Maria Fernanda Cândido volta ao Brasil com espetáculo sobre Clarice Lispector
Atriz e a pianista Sonia Rubinsky dividem o palco em espetáculo que abriu, em grande estilo, o novo Teatro-D-Jaraguá, em São Paulo
Por Ludmila Azevedo
Um caminho desafiador e fascinante. É como a atriz Maria Fernanda Cândido define a trajetória de Balada Acima do Abismo, que estreou em Paris, onde ela vive, e agora ganha versão especial para o público brasileiro. Criado por Catarina Brandão, a partir de vários textos de Clarice Lispector, autora de obras essenciais como Paixão Segundo GH — adaptada para o cinema e protagonizada por Maria Fernanda —, o espetáculo tem a direção de Gonzaga Pedrosa.
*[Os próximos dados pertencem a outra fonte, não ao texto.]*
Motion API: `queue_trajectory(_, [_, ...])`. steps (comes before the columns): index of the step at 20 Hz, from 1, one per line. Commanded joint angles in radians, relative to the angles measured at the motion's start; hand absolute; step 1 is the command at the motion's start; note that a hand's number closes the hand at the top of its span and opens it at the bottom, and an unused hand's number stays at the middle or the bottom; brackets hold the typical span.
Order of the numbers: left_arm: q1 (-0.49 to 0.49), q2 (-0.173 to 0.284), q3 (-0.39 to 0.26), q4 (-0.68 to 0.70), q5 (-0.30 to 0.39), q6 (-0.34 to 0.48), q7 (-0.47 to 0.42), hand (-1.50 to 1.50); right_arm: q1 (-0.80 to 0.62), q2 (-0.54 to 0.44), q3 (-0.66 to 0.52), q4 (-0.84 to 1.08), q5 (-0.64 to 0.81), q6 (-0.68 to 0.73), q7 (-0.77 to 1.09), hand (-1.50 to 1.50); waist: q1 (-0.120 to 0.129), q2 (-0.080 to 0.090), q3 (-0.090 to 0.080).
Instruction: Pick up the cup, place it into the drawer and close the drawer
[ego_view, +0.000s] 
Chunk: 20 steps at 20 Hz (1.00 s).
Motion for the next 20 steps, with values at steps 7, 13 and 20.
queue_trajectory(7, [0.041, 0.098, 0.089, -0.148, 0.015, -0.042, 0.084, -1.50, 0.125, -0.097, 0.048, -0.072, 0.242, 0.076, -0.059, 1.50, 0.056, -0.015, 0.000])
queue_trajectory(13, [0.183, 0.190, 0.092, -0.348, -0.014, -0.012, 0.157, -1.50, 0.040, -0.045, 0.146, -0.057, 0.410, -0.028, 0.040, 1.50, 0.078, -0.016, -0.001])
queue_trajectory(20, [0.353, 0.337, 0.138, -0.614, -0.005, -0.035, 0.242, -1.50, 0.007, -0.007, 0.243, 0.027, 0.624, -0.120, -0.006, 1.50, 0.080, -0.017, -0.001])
A atriz conversou com a Istoé sobre o processo de feitura e a sua repercussão positiva.
Como surgiu Balada Acima do Abismo?
O espetáculo Balada Acima do Abismo foi idealizado por Catarina Brandão, que escreveu a peça inspirando-se em um poema de Carlos Drummond de Andrade. Esse poema, criado em 1977, celebra o nascimento e a morte de Clarice Lispector. Também explora o amor profundo de Clarice pela língua portuguesa, sua vocação e a importância do ato de escrever em sua vida. Trata-se de um retrato poético da vida e da trajetória de Clarice Lispector, uma representação sensível dessa sua passagem.
Em 2022, você apresentou o espetáculo em Paris. Como foi a receptividade do público francês ao espetáculo e ao texto de Clarice Lispector?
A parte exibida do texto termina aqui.